_EXERCISE INSTRUCTIONS_
Go through the listing and set it down exactly, leaving out its pictures.

_RECORDED INFORMATION_

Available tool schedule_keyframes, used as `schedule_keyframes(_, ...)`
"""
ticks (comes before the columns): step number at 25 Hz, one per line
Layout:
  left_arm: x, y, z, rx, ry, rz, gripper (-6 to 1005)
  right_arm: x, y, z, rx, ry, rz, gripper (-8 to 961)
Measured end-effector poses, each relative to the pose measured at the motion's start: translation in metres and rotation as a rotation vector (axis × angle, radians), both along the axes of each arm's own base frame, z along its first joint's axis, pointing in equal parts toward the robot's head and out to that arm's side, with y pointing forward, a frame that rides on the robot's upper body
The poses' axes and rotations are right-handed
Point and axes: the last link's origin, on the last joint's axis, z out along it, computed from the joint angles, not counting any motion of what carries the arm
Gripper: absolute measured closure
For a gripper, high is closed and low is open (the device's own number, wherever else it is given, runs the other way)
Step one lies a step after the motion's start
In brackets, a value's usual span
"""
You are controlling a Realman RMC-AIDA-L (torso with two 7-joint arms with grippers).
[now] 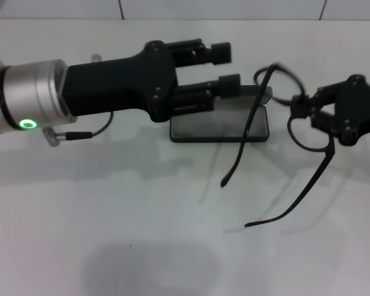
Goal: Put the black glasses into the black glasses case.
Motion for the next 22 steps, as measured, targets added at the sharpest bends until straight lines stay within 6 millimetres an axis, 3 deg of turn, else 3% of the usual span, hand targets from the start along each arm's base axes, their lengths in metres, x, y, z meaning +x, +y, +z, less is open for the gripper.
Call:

_WRITTEN SOLUTION_
Available tool schedule_keyframes, used as `schedule_keyframes(_, ...)`
"""
ticks (comes before the columns): step number at 25 Hz, one per line
Layout:
  left_arm: x, y, z, rx, ry, rz, gripper (-6 to 1005)
  right_arm: x, y, z, rx, ry, rz, gripper (-8 to 961)
Measured end-effector poses, each relative to the pose measured at the motion's start: translation in metres and rotation as a rotation vector (axis × angle, radians), both along the axes of each arm's own base frame, z along its first joint's axis, pointing in equal parts toward the robot's head and out to that arm's side, with y pointing forward, a frame that rides on the robot's upper body
The poses' axes and rotations are right-handed
Point and axes: the last link's origin, on the last joint's axis, z out along it, computed from the joint angles, not counting any motion of what carries the arm
Gripper: absolute measured closure
For a gripper, high is closed and low is open (the device's own number, wherever else it is given, runs the other way)
Step one lies a step after the motion's start
In brackets, a value's usual span
"""
You are controlling a Realman RMC-AIDA-L (torso with two 7-joint arms with grippers).
[now] 
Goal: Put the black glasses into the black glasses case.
Motion for the next 22 steps, as measured, targets added at the sharpest bends until straight lines stay within 6 millimetres an axis, 3 deg of turn, else 3% of the usual span, hand targets from the start along each arm's base axes, their lengths in metres, x, y, z meaning +x, +y, +z, less is open for the gripper.
Call:

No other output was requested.